What Drives Executive Sponsorship?

I had a short but interesting conversation today about what it is that drives executive sponsorship in security initiatives. Most people seem to agree that executive sponsorship is critical to any major IT initiative. At a minimum, it makes things go much smoother. I've talked to many frustrated IT managers who don't understand why the exec's can't see the need to spend money on security. And making the business case isn't easy; especially when standing in the shoes of an IT manager (where there may be limited view into business strategy). Sure, there are dozens of examples from the news about security breaches that you could point to – and some of those breaches have carried heavy financial losses ($7B at Soc Gen) – but, it's like any other area of life where you naturally think it won't happen to me. Consider the executive point of view. Why spend budget on a problem that doesn't seem likely to affect us?

So, I think the key to getting executive sponsorship is to make the risk real. And understandable. And attached to an actual loss estimate. I'm talking about IT Governance and risk analysis. If the IT manager wants to make this happen, he has to wear the hat of Risk Analyst (RA). I made up the RA title for the purpose of this discussion. It could be someone from IT, someone from an audit group, a consultant – it doesn't matter. Here are the areas that the RA needs to analyze:

• Business assets that should be protected (information, applications)
• The cost associated to loss of those assets (stolen data, system downtime, breach)
• The threats and types of threats to those assets (hackers, viruses, DoS attacks)
• The likelihood of threats actually occurring (controls in place, ease of threat)

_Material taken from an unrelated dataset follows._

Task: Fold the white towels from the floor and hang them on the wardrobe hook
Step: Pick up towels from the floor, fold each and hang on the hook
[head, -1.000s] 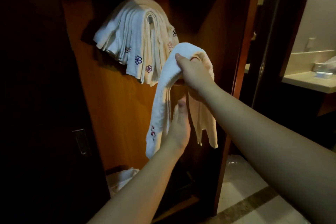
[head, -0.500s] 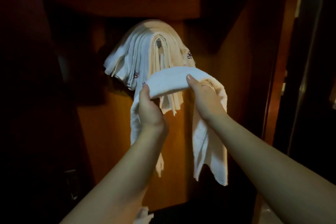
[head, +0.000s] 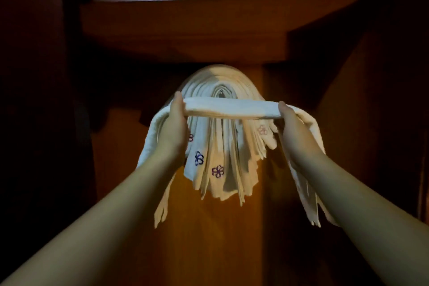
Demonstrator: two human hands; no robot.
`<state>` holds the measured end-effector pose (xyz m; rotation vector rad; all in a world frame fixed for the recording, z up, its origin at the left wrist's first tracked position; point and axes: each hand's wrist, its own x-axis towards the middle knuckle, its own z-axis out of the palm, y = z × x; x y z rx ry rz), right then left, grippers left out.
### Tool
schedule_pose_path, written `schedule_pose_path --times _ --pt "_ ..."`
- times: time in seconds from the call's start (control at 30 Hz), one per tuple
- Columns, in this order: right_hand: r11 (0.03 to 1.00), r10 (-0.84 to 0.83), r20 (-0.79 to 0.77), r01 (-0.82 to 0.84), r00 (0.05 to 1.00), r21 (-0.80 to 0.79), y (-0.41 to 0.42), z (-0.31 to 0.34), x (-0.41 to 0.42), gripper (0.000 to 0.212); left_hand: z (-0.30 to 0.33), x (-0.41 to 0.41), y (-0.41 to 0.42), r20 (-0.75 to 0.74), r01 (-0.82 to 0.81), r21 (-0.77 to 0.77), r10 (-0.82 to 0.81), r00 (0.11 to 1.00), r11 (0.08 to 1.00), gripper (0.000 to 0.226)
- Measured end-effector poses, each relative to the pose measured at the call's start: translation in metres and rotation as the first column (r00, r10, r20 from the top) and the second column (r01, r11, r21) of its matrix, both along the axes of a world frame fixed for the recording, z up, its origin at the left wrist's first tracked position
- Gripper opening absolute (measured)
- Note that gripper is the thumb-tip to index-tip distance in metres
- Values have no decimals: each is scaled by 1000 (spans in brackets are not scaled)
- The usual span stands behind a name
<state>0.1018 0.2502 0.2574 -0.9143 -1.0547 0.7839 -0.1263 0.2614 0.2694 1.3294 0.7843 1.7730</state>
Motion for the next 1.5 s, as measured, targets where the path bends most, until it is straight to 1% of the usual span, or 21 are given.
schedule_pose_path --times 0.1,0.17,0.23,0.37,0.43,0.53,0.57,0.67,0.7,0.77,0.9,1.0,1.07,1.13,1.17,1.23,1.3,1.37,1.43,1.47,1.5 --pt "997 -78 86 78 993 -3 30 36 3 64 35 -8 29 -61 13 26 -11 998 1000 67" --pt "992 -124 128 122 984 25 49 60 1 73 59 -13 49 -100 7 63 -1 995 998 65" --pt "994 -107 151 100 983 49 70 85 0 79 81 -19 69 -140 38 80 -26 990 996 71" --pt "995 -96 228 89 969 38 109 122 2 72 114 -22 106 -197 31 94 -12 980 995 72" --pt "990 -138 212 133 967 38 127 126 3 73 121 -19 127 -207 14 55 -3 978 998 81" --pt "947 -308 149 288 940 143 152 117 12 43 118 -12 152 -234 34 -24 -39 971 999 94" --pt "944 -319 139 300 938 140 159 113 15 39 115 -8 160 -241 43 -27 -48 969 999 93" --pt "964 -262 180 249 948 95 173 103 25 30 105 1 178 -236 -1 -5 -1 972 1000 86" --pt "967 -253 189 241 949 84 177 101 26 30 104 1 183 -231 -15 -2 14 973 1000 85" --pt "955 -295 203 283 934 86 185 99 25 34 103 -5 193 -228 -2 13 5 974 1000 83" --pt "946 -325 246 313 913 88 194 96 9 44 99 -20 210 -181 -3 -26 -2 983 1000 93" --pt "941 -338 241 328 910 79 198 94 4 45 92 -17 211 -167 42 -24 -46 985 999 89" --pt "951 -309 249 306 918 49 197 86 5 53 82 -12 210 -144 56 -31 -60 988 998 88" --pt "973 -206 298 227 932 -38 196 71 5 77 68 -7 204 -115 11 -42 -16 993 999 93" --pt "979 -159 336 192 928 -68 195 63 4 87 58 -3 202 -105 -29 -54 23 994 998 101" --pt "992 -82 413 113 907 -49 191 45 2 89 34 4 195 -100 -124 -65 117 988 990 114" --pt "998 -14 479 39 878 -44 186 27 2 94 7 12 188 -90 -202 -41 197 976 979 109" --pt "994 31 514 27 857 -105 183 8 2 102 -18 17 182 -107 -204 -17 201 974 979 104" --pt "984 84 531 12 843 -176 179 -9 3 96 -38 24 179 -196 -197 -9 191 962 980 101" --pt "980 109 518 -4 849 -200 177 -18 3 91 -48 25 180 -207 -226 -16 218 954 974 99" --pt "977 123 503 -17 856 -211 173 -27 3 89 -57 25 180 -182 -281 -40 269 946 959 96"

The organizational risk then becomes a computation of costs of asset loss and threat likelihood.

Then, the RA needs to get executive sign off on the risk analysis. The executive team is ultimately responsible for organizational risk. And in most cases, IT is so embedded in the way we do business that IT risk is business risk. Once the executive team understands the types of threats, the value of assets, and the likelihood of threats actually occurring, I believe they will push downward to put controls in place that manage the organization's risk effectively. If they don't, they're not doing their jobs.

In some cases, the reality may be that additional controls aren't needed based on the risk analysis findings. In those cases, you won't likely ever get executive sponsorship on a project to implement new controls. In other cases, the executive team will approach IT managers demanding additional controls for certain assets. At least, that's the idea.

And that's what it means to align information security with business goals. When you do that, I hope that the sponsors will find you. If it sounds like a little too much to bite off, start small. You can concentrate on a single asset (like customer credit card information) and perform a risk analysis on it. Even on a single asset, you may find ways to improve the organization's risk posture. And that's what information security is all about.